Mary Berry to front rival baking show on BBC
Mary Berry is reportedly in talks with the BBC about fronting her own cooking show with Sue Perkins and Mel Giedroyc to rival Channel 4's 'Great British Bake Off'
Mary Berry is set to front her own rival cooking show on the BBC.
The 81-year-old culinary queen quit the 'Great British Bake Off' on Thursday (22.09.16), a week after Channel 4 snatched the rights to the popular series from the BBC, out of "loyalty" to the broadcaster, and now she's being lined up for her own programme with hosts Sue Perkins and Mel Giedroyc.
A source told the Daily Mirror newspaper: "We've got three of the fab four staying with us. We're thrilled. The chances of us reuniting Mary, Mel and Sue are very high."
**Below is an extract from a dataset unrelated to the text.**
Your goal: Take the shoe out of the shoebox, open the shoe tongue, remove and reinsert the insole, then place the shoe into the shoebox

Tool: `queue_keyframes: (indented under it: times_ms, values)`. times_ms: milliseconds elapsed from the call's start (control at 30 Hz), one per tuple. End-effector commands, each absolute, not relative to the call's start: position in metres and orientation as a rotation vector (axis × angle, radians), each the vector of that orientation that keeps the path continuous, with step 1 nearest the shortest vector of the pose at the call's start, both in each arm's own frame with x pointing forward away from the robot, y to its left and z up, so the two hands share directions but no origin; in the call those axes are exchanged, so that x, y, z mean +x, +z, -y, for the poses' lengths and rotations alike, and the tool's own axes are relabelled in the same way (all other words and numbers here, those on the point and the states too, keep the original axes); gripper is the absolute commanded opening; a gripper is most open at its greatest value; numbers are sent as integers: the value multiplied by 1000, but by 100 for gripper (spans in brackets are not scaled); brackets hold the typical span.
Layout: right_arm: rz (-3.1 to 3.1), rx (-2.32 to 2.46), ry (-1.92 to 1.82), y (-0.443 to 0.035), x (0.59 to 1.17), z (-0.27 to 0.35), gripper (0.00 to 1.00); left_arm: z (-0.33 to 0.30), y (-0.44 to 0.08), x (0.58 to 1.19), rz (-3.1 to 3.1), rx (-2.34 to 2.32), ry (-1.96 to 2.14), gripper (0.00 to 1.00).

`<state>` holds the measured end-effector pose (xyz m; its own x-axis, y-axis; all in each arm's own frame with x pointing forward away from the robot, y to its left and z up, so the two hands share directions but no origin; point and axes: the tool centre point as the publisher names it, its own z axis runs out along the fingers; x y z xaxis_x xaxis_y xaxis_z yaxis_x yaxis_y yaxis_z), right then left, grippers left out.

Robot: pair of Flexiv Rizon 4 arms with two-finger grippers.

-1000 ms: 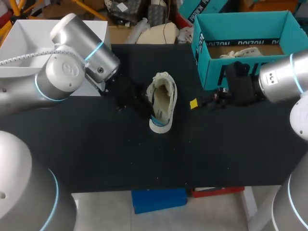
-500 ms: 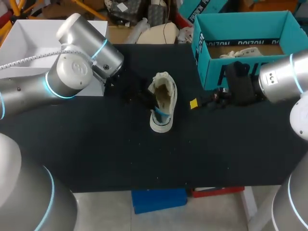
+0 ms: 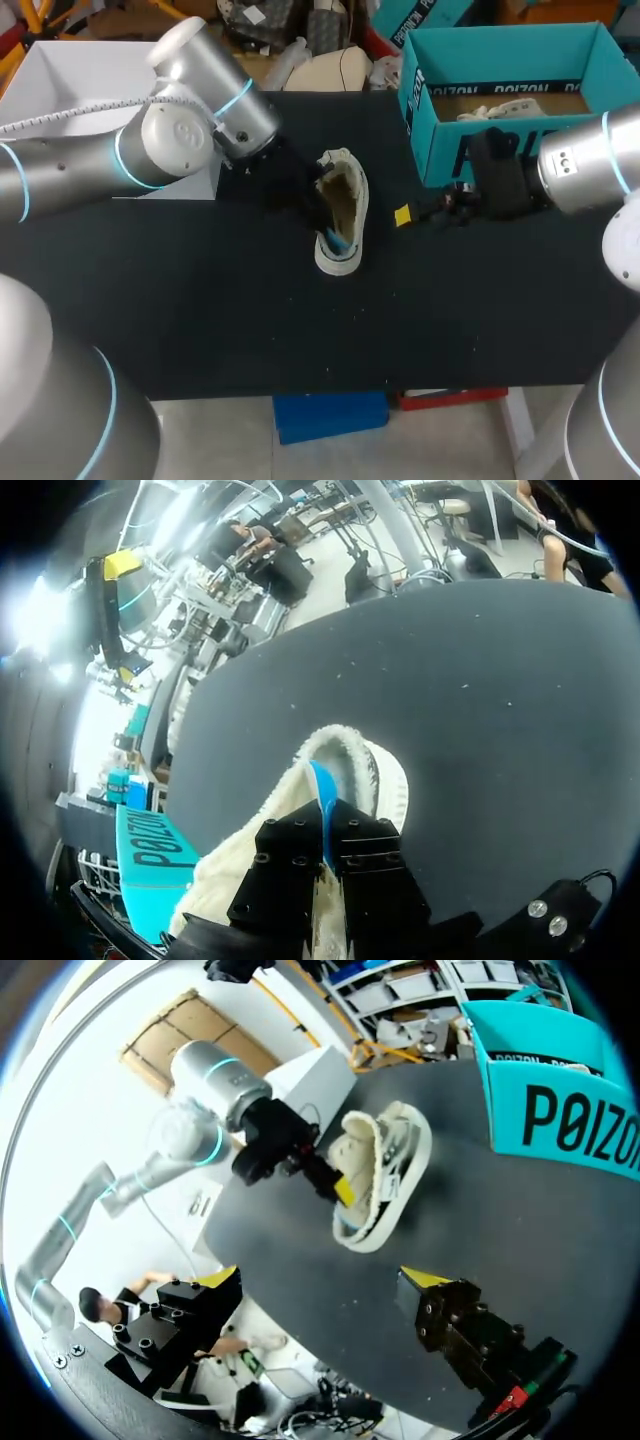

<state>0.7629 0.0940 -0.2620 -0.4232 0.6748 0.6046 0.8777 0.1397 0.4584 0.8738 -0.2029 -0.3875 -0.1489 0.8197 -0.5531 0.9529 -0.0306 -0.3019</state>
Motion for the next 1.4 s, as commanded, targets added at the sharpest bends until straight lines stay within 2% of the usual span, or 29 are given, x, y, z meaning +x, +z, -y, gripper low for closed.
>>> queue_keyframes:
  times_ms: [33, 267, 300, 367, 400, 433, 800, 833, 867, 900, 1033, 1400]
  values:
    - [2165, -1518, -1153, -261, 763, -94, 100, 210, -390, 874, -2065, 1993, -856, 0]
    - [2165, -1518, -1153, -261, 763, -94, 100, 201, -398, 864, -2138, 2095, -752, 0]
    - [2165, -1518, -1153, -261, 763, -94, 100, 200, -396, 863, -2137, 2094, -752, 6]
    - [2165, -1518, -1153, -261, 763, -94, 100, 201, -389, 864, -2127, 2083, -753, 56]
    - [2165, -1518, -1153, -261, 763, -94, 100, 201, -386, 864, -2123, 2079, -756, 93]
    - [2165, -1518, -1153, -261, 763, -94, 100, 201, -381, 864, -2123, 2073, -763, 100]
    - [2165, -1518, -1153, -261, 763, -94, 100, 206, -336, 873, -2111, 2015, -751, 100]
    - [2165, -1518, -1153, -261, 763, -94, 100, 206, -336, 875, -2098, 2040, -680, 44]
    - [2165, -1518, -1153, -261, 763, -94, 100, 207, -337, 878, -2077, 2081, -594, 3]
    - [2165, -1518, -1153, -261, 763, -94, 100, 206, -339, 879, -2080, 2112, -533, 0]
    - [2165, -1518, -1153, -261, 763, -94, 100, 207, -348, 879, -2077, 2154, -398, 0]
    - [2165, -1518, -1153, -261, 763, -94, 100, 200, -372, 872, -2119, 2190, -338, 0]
Producers are planning to draft the new format later this year and are hoping their forthcoming series will rival 'GBBO'.
However, they're on a frantic hunt for a second judge after Paul Hollywood - who worked alongside Mary on the show for seven years - recently agreed to follow 'GBBO' to Channel 4.
And they currently have their eye on celebrity chef James Martin as bosses believe he has a huge fan base stemming from his 10 years working on 'Saturday Kitchen'.
Meanwhile, Paul may have been slammed with backlash since he announced he'd signed a three-year deal with Channel 4 but he has admitted he thinks Mary made the "right decision" to walk away from the cooking series when she did.
The 51-year-old baker said: "I'm staying in the tent with the bakers where I belong. I want to thank Mary. I'll miss her but she has made the right decision for her. (sic)."
The future of the 'GBBO' has been hanging in the balance since it was revealed Channel 4 had bought the rights to the show for an estimated £75 million last week.
Channel 4 reportedly waded in with the three-year mega money deal after they found out negotiations between the BBC and Love Productions - the makers of the programme - had broken down.
The show's hosts Sue and Mel announced they would no longer front the show after they found out the BBC had lost its rights to the popular series.